▸ **Task instructions**
Copy the complete listing that follows, letter for letter.

# # # # # # #

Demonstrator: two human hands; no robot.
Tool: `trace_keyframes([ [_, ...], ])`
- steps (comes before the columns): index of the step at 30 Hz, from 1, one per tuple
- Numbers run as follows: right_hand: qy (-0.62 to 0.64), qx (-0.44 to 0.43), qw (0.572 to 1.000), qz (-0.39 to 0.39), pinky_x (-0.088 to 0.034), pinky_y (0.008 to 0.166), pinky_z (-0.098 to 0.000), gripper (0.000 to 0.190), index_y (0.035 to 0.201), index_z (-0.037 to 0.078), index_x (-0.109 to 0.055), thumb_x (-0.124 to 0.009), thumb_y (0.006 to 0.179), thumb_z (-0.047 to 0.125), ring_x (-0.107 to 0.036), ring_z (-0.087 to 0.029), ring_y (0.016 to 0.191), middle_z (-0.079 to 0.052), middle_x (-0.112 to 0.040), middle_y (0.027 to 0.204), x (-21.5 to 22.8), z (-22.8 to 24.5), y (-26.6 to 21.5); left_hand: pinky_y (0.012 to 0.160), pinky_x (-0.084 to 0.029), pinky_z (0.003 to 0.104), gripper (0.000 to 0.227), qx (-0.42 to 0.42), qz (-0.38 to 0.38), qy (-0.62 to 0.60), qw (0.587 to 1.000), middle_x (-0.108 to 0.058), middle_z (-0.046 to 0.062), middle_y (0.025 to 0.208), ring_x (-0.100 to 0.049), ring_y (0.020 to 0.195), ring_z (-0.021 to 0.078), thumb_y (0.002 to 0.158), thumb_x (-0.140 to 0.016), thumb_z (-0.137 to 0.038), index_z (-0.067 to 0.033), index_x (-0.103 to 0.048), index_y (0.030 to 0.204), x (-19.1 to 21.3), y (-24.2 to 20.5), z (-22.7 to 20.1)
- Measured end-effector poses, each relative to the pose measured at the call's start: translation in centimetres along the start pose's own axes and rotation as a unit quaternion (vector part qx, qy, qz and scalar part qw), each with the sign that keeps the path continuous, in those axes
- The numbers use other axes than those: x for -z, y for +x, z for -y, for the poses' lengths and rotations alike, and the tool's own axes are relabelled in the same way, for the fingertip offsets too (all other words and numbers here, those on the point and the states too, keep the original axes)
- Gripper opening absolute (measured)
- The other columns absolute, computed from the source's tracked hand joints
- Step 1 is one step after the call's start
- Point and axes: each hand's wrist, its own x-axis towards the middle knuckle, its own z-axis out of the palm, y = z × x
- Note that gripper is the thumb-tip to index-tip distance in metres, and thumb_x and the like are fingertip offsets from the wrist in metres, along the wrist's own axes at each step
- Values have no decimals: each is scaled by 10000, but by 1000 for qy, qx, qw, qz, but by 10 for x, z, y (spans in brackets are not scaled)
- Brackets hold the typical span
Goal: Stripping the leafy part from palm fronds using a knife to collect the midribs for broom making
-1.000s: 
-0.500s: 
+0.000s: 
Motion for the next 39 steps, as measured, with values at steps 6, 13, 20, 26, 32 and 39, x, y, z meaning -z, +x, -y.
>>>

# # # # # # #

▸ **Completed exercise**
Demonstrator: two human hands; no robot.
Tool: `trace_keyframes([ [_, ...], ])`
- steps (comes before the columns): index of the step at 30 Hz, from 1, one per tuple
- Numbers run as follows: right_hand: qy (-0.62 to 0.64), qx (-0.44 to 0.43), qw (0.572 to 1.000), qz (-0.39 to 0.39), pinky_x (-0.088 to 0.034), pinky_y (0.008 to 0.166), pinky_z (-0.098 to 0.000), gripper (0.000 to 0.190), index_y (0.035 to 0.201), index_z (-0.037 to 0.078), index_x (-0.109 to 0.055), thumb_x (-0.124 to 0.009), thumb_y (0.006 to 0.179), thumb_z (-0.047 to 0.125), ring_x (-0.107 to 0.036), ring_z (-0.087 to 0.029), ring_y (0.016 to 0.191), middle_z (-0.079 to 0.052), middle_x (-0.112 to 0.040), middle_y (0.027 to 0.204), x (-21.5 to 22.8), z (-22.8 to 24.5), y (-26.6 to 21.5); left_hand: pinky_y (0.012 to 0.160), pinky_x (-0.084 to 0.029), pinky_z (0.003 to 0.104), gripper (0.000 to 0.227), qx (-0.42 to 0.42), qz (-0.38 to 0.38), qy (-0.62 to 0.60), qw (0.587 to 1.000), middle_x (-0.108 to 0.058), middle_z (-0.046 to 0.062), middle_y (0.025 to 0.208), ring_x (-0.100 to 0.049), ring_y (0.020 to 0.195), ring_z (-0.021 to 0.078), thumb_y (0.002 to 0.158), thumb_x (-0.140 to 0.016), thumb_z (-0.137 to 0.038), index_z (-0.067 to 0.033), index_x (-0.103 to 0.048), index_y (0.030 to 0.204), x (-19.1 to 21.3), y (-24.2 to 20.5), z (-22.7 to 20.1)
- Measured end-effector poses, each relative to the pose measured at the call's start: translation in centimetres along the start pose's own axes and rotation as a unit quaternion (vector part qx, qy, qz and scalar part qw), each with the sign that keeps the path continuous, in those axes
- The numbers use other axes than those: x for -z, y for +x, z for -y, for the poses' lengths and rotations alike, and the tool's own axes are relabelled in the same way, for the fingertip offsets too (all other words and numbers here, those on the point and the states too, keep the original axes)
- Gripper opening absolute (measured)
- The other columns absolute, computed from the source's tracked hand joints
- Step 1 is one step after the call's start
- Point and axes: each hand's wrist, its own x-axis towards the middle knuckle, its own z-axis out of the palm, y = z × x
- Note that gripper is the thumb-tip to index-tip distance in metres, and thumb_x and the like are fingertip offsets from the wrist in metres, along the wrist's own axes at each step
- Values have no decimals: each is scaled by 10000, but by 1000 for qy, qx, qw, qz, but by 10 for x, z, y (spans in brackets are not scaled)
- Brackets hold the typical span
Goal: Stripping the leafy part from palm fronds using a knife to collect the midribs for broom making
-1.000s: 
-0.500s: 
+0.000s: 
Motion for the next 39 steps, as measured, with values at steps 6, 13, 20, 26, 32 and 39, x, y, z meaning -z, +x, -y.
>>>

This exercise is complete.